Quem sabe, neste momento, ao menos nos jornais brasileiros, o Haiti deixe de ser uma manchete ocasional no noticiário internacional.

(*) Miguel Borba de Sá é historiador pela UFRJ, doutor em Relações Internacionais pela PUC-RIO e Mestre em Ideologia e Análise de Discurso pela Universidade de Essex.


Notas:
[1]  Ver: Seitenfus, R. (2006) “Elementos para uma diplomacia solidária: a crise haitiana e os desafios da ordem internacional contemporânea”. Carta Internacional, v.1, n.1, p.7 (grifo nosso). Deve-se ressaltar, é verdade, que o mesmo autor inverteu sua posição em obras posteriores, nas quais tornou-se um grande crítico das intervenções sobre o Haiti. 

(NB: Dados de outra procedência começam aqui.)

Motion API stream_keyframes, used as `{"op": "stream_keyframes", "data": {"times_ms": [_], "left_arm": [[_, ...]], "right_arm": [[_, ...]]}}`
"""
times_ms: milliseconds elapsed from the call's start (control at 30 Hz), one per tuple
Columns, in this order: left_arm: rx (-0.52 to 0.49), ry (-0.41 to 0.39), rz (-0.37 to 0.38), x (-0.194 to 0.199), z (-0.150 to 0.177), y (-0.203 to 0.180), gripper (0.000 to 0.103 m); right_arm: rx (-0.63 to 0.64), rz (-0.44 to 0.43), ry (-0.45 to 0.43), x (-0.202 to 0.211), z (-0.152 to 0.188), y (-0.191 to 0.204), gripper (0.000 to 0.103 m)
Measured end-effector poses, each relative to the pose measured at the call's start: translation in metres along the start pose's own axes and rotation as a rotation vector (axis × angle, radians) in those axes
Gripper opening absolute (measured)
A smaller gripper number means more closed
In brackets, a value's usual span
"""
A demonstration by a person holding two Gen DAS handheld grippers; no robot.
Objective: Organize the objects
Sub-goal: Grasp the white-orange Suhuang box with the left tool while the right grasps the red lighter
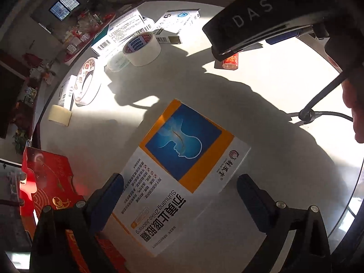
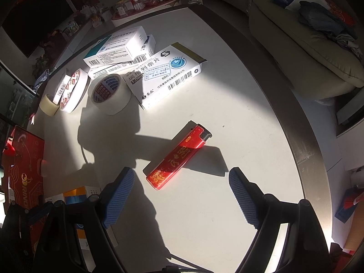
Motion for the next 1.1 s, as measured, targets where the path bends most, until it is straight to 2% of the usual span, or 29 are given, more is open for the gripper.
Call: {"op": "stream_keyframes", "data": {"times_ms": [100, 133, 200, 333, 400, 467, 500, 600, 733, 800, 900, 1100], "left_arm": [[-0.040, 0.022, -0.044, -0.011, -0.016, 0.012, 0.103], [-0.045, 0.030, -0.028, -0.014, -0.020, 0.013, 0.103], [0.004, 0.060, 0.063, -0.012, -0.013, 0.011, 0.103], [0.197, 0.143, 0.247, -0.023, 0.002, 0.021, 0.103], [0.235, 0.118, 0.244, -0.022, 0.005, 0.027, 0.102], [0.277, 0.101, 0.225, -0.019, 0.007, 0.031, 0.097], [0.297, 0.092, 0.216, -0.016, 0.007, 0.032, 0.091], [0.362, 0.080, 0.181, -0.011, 0.011, 0.035, 0.087], [0.449, 0.045, 0.142, -0.010, 0.014, 0.044, 0.087], [0.484, 0.035, 0.125, -0.011, 0.013, 0.049, 0.087], [0.520, 0.029, 0.108, -0.014, 0.009, 0.056, 0.087], [0.573, 0.023, 0.077, -0.021, 0.001, 0.075, 0.089]], "right_arm": [[0.002, -0.001, -0.001, 0.005, 0.005, -0.003, 0.085], [0.008, 0.004, 0.001, 0.007, 0.007, -0.005, 0.085], [0.019, 0.018, 0.009, 0.008, 0.010, -0.010, 0.085], [0.042, 0.025, 0.014, 0.011, 0.014, -0.014, 0.085], [0.052, 0.028, 0.013, 0.012, 0.014, -0.014, 0.085], [0.058, 0.036, 0.008, 0.012, 0.013, -0.015, 0.085], [0.060, 0.040, 0.008, 0.011, 0.013, -0.015, 0.085], [0.045, 0.025, 0.003, 0.007, 0.009, -0.008, 0.085], [0.030, 0.041, 0.011, -0.005, 0.004, 0.005, 0.085], [0.049, 0.081, 0.016, -0.012, 0.002, 0.011, 0.085], [0.101, 0.150, -0.005, -0.020, -0.005, 0.016, 0.079], [0.113, 0.138, 0.011, -0.023, -0.010, 0.019, 0.069]]}}
Point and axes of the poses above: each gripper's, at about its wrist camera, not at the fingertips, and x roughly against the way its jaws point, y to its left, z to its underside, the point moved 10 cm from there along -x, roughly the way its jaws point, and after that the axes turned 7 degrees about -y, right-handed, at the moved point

[2]  Ver: Hobbes, T. (2012) Leviatã: ou matéria, forma e poder de um estado eclesiástico e civil. São Paulo: Martin Claret, p. 105-106.
[3]  Ver: Trouillot, M.R. “O Estranho e o ordinário: o Haiti, o Caribe e o Mundo”. Vibrant, n.17, pp. 1-8.
[4]  Sobre os temas substantivos da política haitiana contemporânea, a posição do autor destas linhas pode ser encontrada em: Borba de Sá (2023) “Haití Lejos de los Titulares Ocasionales: uma mirada a la política haitiana más allá del imaginário eurocêntrico”. In: Linera, G. et al (orgs.). História Contemporánea de América Latina y el Caribe. México-DF: AKAL.
[5]  Ver: Seguy, F. A catástrofe de janeiro de 2010, a “Internacional Comunitária” e a recolonização do Haiti. Campinas, 2014, 398p. Tese de Doutorado – Universidade Estadual de Campinas, Instituto de Filosofia e Ciências Humanas. Orientador: Ricardo Antunes.